Le foncier demeure un véritable casse-tête dans notre pays. Les litiges qui y sont liés sont légion et opposent, soit des particuliers entre eux, soit des services aux particuliers. C’est le cas dans la gestion des titres fonciers N° 16 561 et 74 861 de Kati et Souleymanebougou où un litige oppose l’Office de radiodiffusion télévision du Mali (ORTM) à des occupants de ces terres. Pour constater de visu « l’occupation illégale » de ces titres fonciers mais surtout tirer la situation au clair, une délégation du comité syndical de l’ORTM, conduite par son secrétaire général, Abdourhamane Hinfa Touré, a effectué une visite sur les deux sites, jeudi dernier.
Le Syndicat national de l’information, de l’informatique, de la presse et de l’industrie du livre (SNIPIL) et la section syndicale de l’urbanisme et des domaines étaient associés à la visite.
Si le Collectif pour la défense du patrimoine de Moribabougou et N’gabacoro droit et certaines autorités politiques et traditionnelles ont bien accueilli la mission, d’autres ont simplement vu en la visite une provocation qu’ils n’entendaient pas tolérer. Ces ultras étaient prêts à agresser la délégation syndicale et empêcher la presse de faire son travail. Modibo Bah, secrétaire à l’organisation du SINIPIL, a expliqué que le site de Souleymanebougou est un legs de l’Union des radiodiffusions et télévisions nationales d’Afrique (URTNA). Il a déploré la vandalisation des œuvres et installations sur place que l’ORTM aurait pu utiliser. Le syndicaliste a également expliqué que la mission a pour objectif d’alerter sur l’occupation illicite des propriétés de l’Etat devant servir l’ORTM. Constat amer, malheureusement des chantiers poussent sur le site comme des champignons.
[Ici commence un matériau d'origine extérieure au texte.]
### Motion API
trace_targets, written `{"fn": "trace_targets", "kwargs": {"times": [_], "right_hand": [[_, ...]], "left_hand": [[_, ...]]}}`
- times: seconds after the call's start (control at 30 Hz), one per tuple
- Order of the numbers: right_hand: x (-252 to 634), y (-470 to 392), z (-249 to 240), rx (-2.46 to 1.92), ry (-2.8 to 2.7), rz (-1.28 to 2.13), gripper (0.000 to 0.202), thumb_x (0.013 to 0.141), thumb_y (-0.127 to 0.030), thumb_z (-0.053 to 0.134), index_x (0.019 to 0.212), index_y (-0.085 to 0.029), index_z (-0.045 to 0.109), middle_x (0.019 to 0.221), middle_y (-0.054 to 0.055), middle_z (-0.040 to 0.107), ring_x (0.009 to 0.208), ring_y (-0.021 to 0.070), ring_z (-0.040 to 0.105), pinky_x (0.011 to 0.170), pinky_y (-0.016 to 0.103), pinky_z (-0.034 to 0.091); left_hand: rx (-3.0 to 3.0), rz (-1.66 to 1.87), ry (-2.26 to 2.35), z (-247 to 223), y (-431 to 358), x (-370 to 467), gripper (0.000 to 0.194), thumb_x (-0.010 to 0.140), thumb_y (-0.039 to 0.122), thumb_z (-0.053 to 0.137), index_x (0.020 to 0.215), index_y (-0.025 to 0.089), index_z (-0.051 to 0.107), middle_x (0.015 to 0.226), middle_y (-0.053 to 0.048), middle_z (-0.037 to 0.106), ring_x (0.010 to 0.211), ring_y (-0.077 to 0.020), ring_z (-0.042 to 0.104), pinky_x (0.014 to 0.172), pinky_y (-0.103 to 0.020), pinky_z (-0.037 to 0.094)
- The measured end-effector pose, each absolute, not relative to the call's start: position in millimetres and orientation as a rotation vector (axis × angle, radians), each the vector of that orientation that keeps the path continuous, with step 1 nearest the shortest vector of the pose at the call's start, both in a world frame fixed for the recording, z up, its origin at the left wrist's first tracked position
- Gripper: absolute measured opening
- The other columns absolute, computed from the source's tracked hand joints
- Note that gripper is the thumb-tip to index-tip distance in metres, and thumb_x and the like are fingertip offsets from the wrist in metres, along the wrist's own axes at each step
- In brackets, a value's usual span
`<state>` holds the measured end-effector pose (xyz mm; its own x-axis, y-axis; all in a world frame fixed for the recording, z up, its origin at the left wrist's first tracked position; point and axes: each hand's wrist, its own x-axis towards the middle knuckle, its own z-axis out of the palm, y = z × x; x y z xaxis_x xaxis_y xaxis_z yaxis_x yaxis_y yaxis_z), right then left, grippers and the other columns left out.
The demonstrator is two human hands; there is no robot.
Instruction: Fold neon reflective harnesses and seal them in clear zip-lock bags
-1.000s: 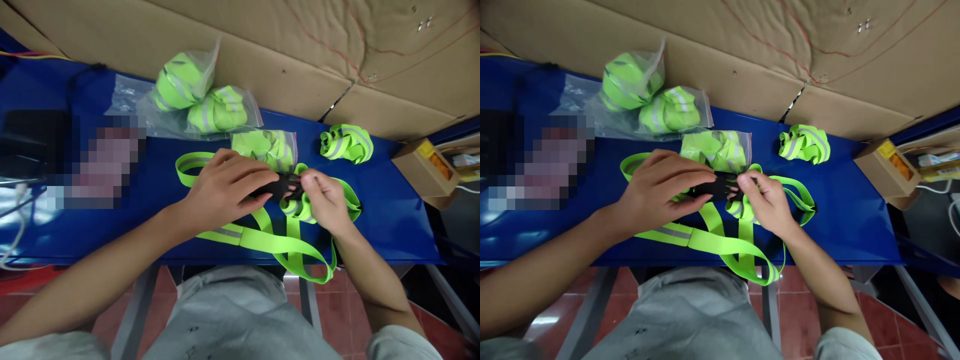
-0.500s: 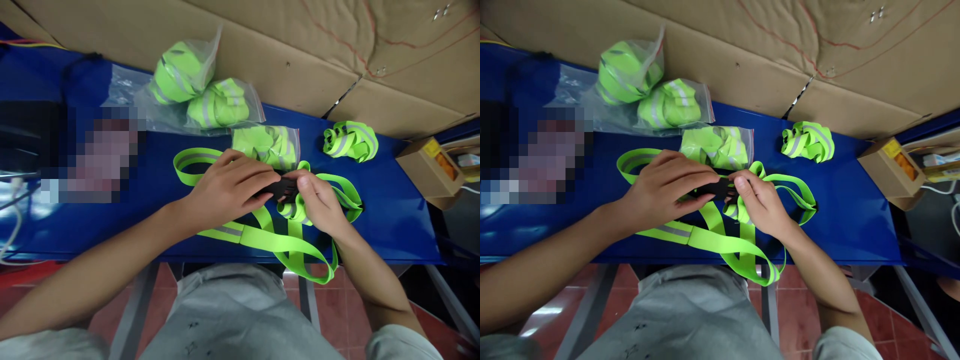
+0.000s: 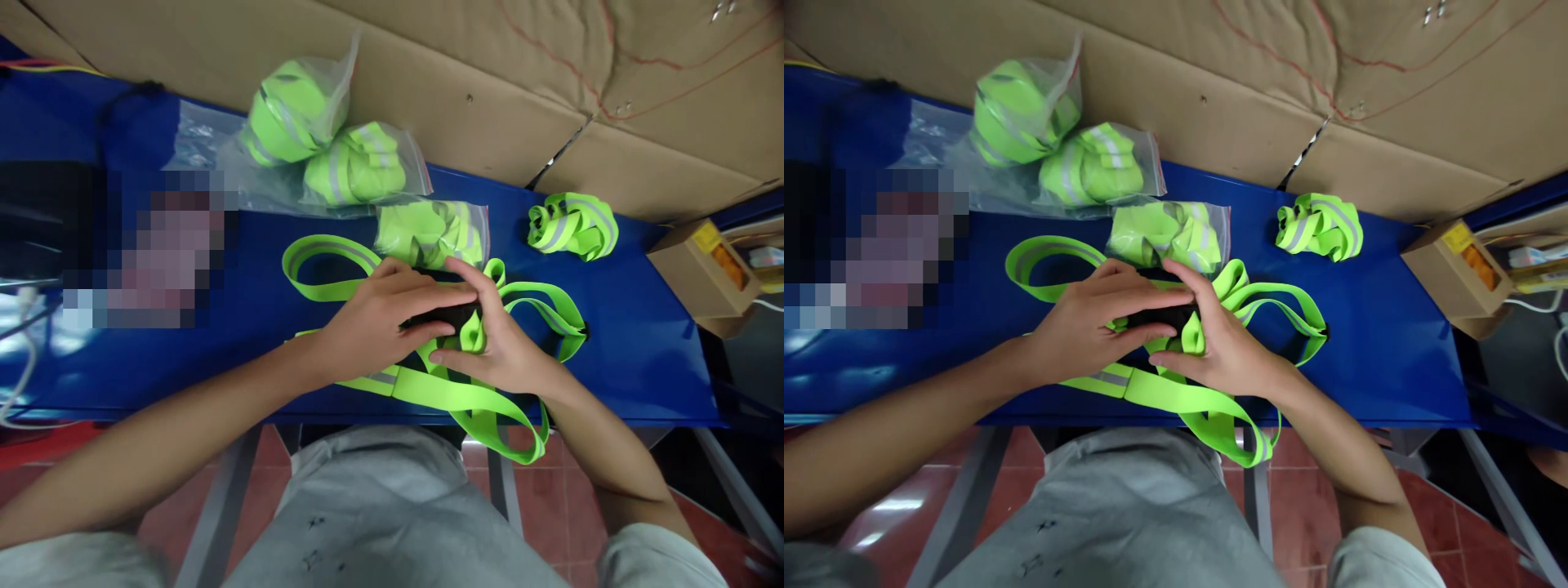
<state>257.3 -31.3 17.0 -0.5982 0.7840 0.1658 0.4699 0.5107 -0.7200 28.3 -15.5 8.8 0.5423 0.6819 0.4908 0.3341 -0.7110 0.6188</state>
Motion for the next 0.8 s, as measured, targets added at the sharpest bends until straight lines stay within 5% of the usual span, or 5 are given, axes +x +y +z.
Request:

Kari Dao, premier conseiller du chef de village de Souleymanebougou, reconnait aisément que la parcelle incriminée ne fait pas partie du patrimoine foncier du quartier. Pour lui, il n’a jamais été question d’une quelconque complicité de la chefferie du quartier dans le morcellement du terrain. « Ce site abritait une installation discrète d’antennes paraboliques qui aurait pu être utilisée par l’ORTM au besoin. Mais ils ont tout cassé », a déploré le secrétaire aux relations extérieures du bureau syndical de l’ORTM, Abdoulaye Gassogue.
Malamine Coulibaly, secrétaire général adjoint du syndicat de l’ORTM, a informé que l’URTNA, en quittant en 1986, a légué le site de deux hectares à son service. Mais c’est le transfert qui se fait attendre depuis. Modibo Dembélé est le maire de la commune rurale de N’gabacoro droit. Il explique que sa mairie aussi a, malheureusement, constaté le morcellement du site par d’autres personnes. L’édile aurait aussitôt informé la direction générale de l’ORTM à travers son directeur général adjoint mais aussi le préfet de Kati. Ces alertes sont apparemment restées vaines puisque les chantiers continuent de plus belle de pousser sur le site en question. Aboubacar Diarra, un riverain, pointe du doigt les autorités chargées de traiter les questions foncières. Il soupçonne des complicités en favers des auteurs du morcellement du site de Souleymanebougou.
Le président du Collectif pour la défense du patrimoine de Moribabougou et N’gabacoro droit, Ibrahima Kebé, dénonce une impunité. Il souligne qu’il s’agit d’un réseau dont les têtes pensantes sont bien connues du «monde des fonciers». «Leur stratégie consiste à donner des parcelles sur des sites de litige à ceux qui peuvent influencer le cours des décisions juridiques et administratives », a-t-il rappelé. Et le responsable du Collectif de conclure : « de sources proches du dossier certains travaileurs de l’ORTM seraient dans la combine. L’autre confusion, c’est que les permis d’occuper ont été délivrés par la mairie de Moribabougou alors qu’administrativement Souleymanebougou relève de N’gabacoro droit.
A Kati, mêmes constats ou presque. Ici aussi des chantiers et champs de culture se décuplent sur le site litigieux. Le secrétaire général du comité syndical de l’ORTM a indiqué que la visite visait à informer l’opinion sur l’occupation illicite des terres de l’Etat. Pour le syndicaliste, il est clair que le comité syndical est bien dans son rôle. Face à l’occupation illicite du patrimoine matériel de l’ORTM, le syndicat a le devoir de se battre afin que force reste à la loi. Par ailleurs, Abdourhamane Hinfa Touré a estimé que la direction générale de l’ORTM doit soutenir les syndicalistes en vue de stopper les chantiers qui avancent très vite.